Luis Osvaldo García, un verdadero obrero del fútbol: pasó de fabricar autos en Volkswagen a soñar con lograr el ascenso con Atlanta


Hace 13 años, Luis Osvaldo García tomó la decisión más importante de su vida: renunció a su trabajo en una fábrica para entregarse por completo al fútbol. Y vaya si valió la pena. A los 37, su trayectoria es digna de un guión de película: se crió en Mataderos, pasó tres meses en Japón por Boca, estuvo en Bolivia con César Farías y llevó a Claudio Echeverri a comer a un McDonald’s. Hoy, como director técnico de Atlanta, sigue apostando por su pasión, esa misma que lo hizo desafiar a los que lo tildaron de “loco”.

Único hijo varón de la familia, el Gordo, como lo llaman con cariño, empezó a jugar al fútbol a los 5 años, pero tras pasar por Argentinos y J.J. Urquiza, a los 19 colgó los botines y buscó otro rumbo. Consiguió empleo en la planta de Volkswagen ubicada en Pacheco, donde trabajó durante seis años como operario en el sector de carrocería, participando en la producción y en el armado de autos, desde la colocación de puertas hasta guardabarros y portones. “No era feliz, pero la fábrica me formó”, recuerda el DT de Atlanta.

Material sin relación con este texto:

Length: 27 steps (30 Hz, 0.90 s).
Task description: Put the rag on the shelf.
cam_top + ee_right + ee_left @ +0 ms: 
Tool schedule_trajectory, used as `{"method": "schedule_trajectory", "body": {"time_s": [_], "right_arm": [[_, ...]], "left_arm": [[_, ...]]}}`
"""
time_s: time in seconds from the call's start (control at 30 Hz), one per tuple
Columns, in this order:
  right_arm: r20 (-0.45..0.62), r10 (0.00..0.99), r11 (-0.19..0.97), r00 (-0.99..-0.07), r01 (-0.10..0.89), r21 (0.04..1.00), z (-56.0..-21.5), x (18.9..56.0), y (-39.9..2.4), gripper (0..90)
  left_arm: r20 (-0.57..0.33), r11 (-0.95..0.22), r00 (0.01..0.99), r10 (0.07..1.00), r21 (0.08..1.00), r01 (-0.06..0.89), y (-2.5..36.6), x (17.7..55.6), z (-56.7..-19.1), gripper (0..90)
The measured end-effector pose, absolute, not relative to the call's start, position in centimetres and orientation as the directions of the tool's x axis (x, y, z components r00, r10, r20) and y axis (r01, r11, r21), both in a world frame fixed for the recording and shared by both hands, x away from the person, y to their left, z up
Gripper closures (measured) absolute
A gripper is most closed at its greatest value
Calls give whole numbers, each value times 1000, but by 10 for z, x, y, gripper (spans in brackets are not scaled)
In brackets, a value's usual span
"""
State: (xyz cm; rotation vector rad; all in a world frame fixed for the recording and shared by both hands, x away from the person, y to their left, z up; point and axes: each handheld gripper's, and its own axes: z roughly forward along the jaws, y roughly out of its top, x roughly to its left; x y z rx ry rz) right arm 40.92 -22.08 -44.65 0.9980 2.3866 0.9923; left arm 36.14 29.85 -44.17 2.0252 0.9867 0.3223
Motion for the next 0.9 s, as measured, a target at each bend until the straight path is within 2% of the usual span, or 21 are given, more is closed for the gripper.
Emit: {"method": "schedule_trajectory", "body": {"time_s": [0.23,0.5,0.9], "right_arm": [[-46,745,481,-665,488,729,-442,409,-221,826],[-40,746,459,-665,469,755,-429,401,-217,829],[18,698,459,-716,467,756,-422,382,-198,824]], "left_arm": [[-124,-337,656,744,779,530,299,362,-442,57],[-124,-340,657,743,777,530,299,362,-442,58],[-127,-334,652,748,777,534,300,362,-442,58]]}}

Mientras era un obrero más, decidió dar el primer paso hacia su sueño. Se animó a golpearle la puerta a Alejandro Nania, entonces coordinador de Infantiles en Nueva Chicago, y le pidió una oportunidad, aunque fuera para alcanzar conos o pelotas. “Le pedí por favor que me dejara trabajar, porque quería empezar el curso de técnico, y me dijo que sí”, rememora.

Al principio lo hizo ad honorem, con una rutina agotadora. En 2013, su día arrancaba a las 4, trabajaba en Volkswagen de 6 a 14, luego se iba directo a Chicago hasta las 18 y más tarde asistía al curso de entrenador. No volvía a su casa hasta la medianoche. “Estaba todo el día ocupado entre el fútbol y el trabajo que me daba de comer”, dice.

Con la indemnización, pudo bancarse entre seis y siete meses, hasta que le llegó una chance única. Gracias a Ricardo De Angelis, quien hizo el contacto con la escuela número uno de Japón, la de Boca Juniors, Luis fue enviado por tres meses como coordinador de entrenadores. “Empiezo a vivir del fútbol, a profesionalizarme. Pasé de Mataderos al Primer Mundo”, sintetiza.

Después de dirigir en Chicago y de pasar seis meses en Deportivo Cuenca junto a Gaby Cosenza, Luis dio un giro inesperado: cruzó de vereda y se sumó a las Infantiles de River. “Fue un año muy lindo que compartí con chicos como Claudio Echeverri y Agustín Ruberto, con quienes hoy tengo una excelente relación”, cuenta.